“Were we directed from Washington when to sow, and when to reap, we should soon want bread.” –Thomas Jefferson
The public option lives
House Speaker Nancy Pelosi (D-CA) unveiled an $894 billion health care takeover bill Thursday; the Congressional Budget Office puts the cost at $1.055 trillion. The bill, a combination of three separate committee bills, should be light reading for our nation’s lawmakers, though — it weighs in at a scant 1,990 pounds, er, pages.
The “reform” plan includes the dreaded “public option” that many thought might be dead and buried. The public option would create a government-run insurance plan to “compete” with private insurance. The obvious problem — at least to those who understand the free market — is that it would have several negative effects on health care and the economy. Many employers would drop their insurance coverage in favor of the small penalty paid to the federal government in exchange for putting employees on the government dole. Indeed, an estimated 120 million customers would leave private insurers. With fewer people buying private insurance, many insurance companies would increase rates, further restrict coverage, or go out of business altogether, thus creating a vicious death spiral.
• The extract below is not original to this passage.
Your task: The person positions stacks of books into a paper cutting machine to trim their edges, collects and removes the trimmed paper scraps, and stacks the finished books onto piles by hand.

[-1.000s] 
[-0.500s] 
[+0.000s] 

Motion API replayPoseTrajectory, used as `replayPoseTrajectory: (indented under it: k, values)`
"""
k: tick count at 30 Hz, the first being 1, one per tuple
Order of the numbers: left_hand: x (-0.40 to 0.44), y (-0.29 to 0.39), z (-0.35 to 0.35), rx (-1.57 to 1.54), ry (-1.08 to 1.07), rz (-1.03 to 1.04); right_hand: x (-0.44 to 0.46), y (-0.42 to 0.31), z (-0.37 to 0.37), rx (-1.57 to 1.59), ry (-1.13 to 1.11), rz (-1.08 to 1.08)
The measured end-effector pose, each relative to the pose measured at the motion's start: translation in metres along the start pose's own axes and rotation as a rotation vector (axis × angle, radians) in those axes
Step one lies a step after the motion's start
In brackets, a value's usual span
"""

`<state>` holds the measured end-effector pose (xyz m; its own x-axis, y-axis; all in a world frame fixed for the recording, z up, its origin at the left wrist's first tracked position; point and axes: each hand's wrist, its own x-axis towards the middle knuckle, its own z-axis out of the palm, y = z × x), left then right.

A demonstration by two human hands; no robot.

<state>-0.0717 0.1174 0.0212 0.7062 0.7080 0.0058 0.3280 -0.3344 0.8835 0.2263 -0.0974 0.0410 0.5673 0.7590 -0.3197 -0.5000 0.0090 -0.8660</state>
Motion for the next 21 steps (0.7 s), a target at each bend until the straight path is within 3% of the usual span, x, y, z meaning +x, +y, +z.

Such a scenario would, of course, suit Pelosi and other Democrats just fine. They continue to condemn the “immoral” and “obscene” profits made by the insurance industry, though as it turns out, those profits are not so obscene after all, but are around 2 percent.
The public option is so unpopular that Pelosi is now trying to re-brand it, suggesting the “consumer option” or the “competitive option” as alternatives. “You’ll hear everyone say, ‘There’s got to be a better name for this,'” Pelosi said. “When people think of the public option, public is being misrepresented, that this is being paid for with their public dollars.”
Uh, Nancy, it will be. And by their great grandchildren’s dollars.
The bill will “provide” insurance for up to 36 million people by broadly expanding Medicaid and by giving subsidies to moderate-income Americans so they can buy insurance from either private companies or the new government-run plan. “Can buy” in this case means “have to buy” because of a newly minted unconstitutional mandate to buy insurance. And, the subsidies would be paid for in part with a surtax on individuals earning more than $500,000 and couples earning more than $1 million.
In the Senate, Majority Leader Harry Reid (D-NV) is working on an “opt out” provision for states that don’t wish to participate in the public option, though he’s not gaining much support. As currently written, the opt-out would cost states even more money because of the additional funding measures (read: strings) attached.
It would be similar to federal education guidelines, which states can opt out of — at the expense of federal funding — or the federally mandated drinking age states can ignore — if they don’t want federal highway money. Sen. Patrick Leahy (D-VT) pointed out last week that the federal government used to regulate speed limits, and again, states could “opt out” at the loss of federal highway funding.
It seems that Don Corleone Reid’s public option is an offer states can’t refuse.